Blue Popcorn Explosion!

I love living in the country and will probably never move back to the city.  There are things you can see here that you never will in the city, like what happened one morning this fall while I was on the porch drinking coffee.   I witnessed an explosion of Blue Popcorn!  

Several years ago I read some articles about attracting more songbirds to the area around the house.  There have always been a lot of Cardinals pecking around, in the winter you can see little red dots all through the brown and gray woods.  That got started with me collecting the pumpkins from a close friend and my neighbor’s post-fall and Halloween decorations, splitting them open and scattering them around the yard.  As the seeds dried, the Cardinals convened in mass and had a major convention on the fading green of the yard and in the meadow beyond.  I also found some great recipes for attracting all types of wild birds on the internet like the Wild Bird Seed Recipes you’ll find here.

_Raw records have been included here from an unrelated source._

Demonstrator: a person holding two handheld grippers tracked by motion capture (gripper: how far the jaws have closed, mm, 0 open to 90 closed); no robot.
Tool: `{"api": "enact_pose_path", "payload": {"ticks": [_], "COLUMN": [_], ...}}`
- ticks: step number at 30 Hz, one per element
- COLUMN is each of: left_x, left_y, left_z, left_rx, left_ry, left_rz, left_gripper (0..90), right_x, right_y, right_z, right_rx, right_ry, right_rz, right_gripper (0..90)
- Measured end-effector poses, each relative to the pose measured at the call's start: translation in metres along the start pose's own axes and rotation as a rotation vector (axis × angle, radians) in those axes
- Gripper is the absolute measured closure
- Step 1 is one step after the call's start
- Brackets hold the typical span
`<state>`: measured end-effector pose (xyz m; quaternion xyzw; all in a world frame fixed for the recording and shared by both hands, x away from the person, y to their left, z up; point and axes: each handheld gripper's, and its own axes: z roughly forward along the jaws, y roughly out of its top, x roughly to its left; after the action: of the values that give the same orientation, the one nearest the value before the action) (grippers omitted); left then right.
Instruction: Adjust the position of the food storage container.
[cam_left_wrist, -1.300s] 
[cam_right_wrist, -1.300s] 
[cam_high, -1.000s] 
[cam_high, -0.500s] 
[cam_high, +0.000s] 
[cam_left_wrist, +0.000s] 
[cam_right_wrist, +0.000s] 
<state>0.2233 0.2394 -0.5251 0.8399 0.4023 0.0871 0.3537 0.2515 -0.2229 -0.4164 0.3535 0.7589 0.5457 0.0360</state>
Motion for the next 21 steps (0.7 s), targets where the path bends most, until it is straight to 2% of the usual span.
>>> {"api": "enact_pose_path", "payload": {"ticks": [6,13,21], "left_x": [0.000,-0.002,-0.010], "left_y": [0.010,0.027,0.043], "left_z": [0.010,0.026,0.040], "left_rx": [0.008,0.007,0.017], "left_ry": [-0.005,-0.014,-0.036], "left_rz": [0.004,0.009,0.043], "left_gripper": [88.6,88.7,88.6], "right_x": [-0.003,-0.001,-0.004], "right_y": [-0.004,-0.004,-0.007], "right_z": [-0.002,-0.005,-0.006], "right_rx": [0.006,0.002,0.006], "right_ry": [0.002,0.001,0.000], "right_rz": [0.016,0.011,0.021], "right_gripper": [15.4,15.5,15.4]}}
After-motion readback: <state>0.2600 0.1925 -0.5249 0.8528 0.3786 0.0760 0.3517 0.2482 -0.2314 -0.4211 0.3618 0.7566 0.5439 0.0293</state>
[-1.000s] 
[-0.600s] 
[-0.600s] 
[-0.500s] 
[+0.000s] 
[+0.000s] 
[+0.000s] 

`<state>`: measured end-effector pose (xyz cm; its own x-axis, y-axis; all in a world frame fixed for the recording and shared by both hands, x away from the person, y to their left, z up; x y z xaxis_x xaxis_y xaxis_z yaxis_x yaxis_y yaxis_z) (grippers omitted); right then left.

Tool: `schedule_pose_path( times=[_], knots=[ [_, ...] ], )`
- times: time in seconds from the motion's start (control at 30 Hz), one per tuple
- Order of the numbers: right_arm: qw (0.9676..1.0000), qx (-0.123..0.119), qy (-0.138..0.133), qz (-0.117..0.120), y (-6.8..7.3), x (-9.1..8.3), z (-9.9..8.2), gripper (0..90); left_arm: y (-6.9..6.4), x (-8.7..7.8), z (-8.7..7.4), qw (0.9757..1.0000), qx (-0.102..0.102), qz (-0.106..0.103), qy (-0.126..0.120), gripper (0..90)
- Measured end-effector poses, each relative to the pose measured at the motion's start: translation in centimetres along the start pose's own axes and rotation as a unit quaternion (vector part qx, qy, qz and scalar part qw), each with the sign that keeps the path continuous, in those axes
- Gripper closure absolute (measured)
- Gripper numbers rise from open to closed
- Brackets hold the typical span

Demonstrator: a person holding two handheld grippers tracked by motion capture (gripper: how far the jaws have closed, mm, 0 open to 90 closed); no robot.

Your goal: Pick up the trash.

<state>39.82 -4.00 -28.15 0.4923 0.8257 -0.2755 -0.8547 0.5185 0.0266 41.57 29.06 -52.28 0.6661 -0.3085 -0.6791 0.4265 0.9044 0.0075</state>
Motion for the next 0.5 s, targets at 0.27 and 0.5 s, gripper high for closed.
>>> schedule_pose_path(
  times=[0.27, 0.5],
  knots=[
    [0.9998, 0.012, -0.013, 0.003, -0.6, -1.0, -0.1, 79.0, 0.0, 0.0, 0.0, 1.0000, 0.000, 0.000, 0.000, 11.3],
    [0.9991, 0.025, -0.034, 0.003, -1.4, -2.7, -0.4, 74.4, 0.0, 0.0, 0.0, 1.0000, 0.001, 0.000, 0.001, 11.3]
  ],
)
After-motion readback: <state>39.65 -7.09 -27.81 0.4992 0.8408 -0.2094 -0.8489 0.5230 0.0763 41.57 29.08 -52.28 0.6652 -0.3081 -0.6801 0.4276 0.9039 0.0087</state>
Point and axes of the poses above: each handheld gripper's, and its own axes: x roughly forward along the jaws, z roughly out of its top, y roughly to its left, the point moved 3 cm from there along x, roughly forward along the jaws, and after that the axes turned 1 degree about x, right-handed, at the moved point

Well, anyway I read an article about creating a Bluebird trail (not those pesky Blue Jays who like to dive bomb you and your pet in spring when you set out to cross the yard, these are a very different bird).  Bluebirds are especially pretty, with wings of a pastel powder blue contrasting with a chest full of rusty reds like a Robin’s breast.  I set out on my new project by cutting a number of cedar posts from the old hardwood forest on the west end of my place.  Then I bid on and won some Bluebird houses on eBay.  (You can also find good ones at Home Depot and Wal-Mart.)  After they arrived on our trusty Big Brown delivery van, I put up 5 houses at the prescribed height and distance from each other - okay, I did crowd them a little - well, I wanted to be able to see them, didn’t I?!

Since then I’ve been watching Mom and Pop Bluebirds setting up residence each spring and summer.  And best of all, this particular morning all the little ones sprung from two of the little cedar houses in an Explosion of Blue!  Now you might think that’s the end of the story, but you’d be wrong.

Mr. Black enters the story here – yes, Mr. Black, the same feral ebony cat I took in, in the freezing cold of winter year before last.  The same Mr. Black  I have fed and raised as if one of my own, also witnessed the sea of Blue fluttering down from the nest, bobbing up and down, up and down, desperately trying to gain altitude on their first flight, bouncing across the brown grass lawn like Blue popcorn.  I could just see him from the corner of my eye — startled by his motion, Blackie and I simultaneously leaped from the porch.  I was in my winter long-john underwear and knocked over the table getting up and over went my fresh brewed cup of Sam Choy’s volcano roast Kona, scratch that, “ROYAL KONA from the Big Island” coffee.  There I was, racing around the yard trying to prevent Mr. Black from having a Bluebird muffin feast right before my eyes.  I was able to grab Blackie and place him inside the ranch house screen door so he could watch but not participate in the lawn activities.  

Momma and Poppa and  all the little ones finally achieved their goal of flight that morning, I’m happy to say, and even though Mr. Black wasn’t happy, he did get to witness a once in a lifetime event.   I guess you won’t be seeing a commotion like that  at the crack of dawn in the city, will you!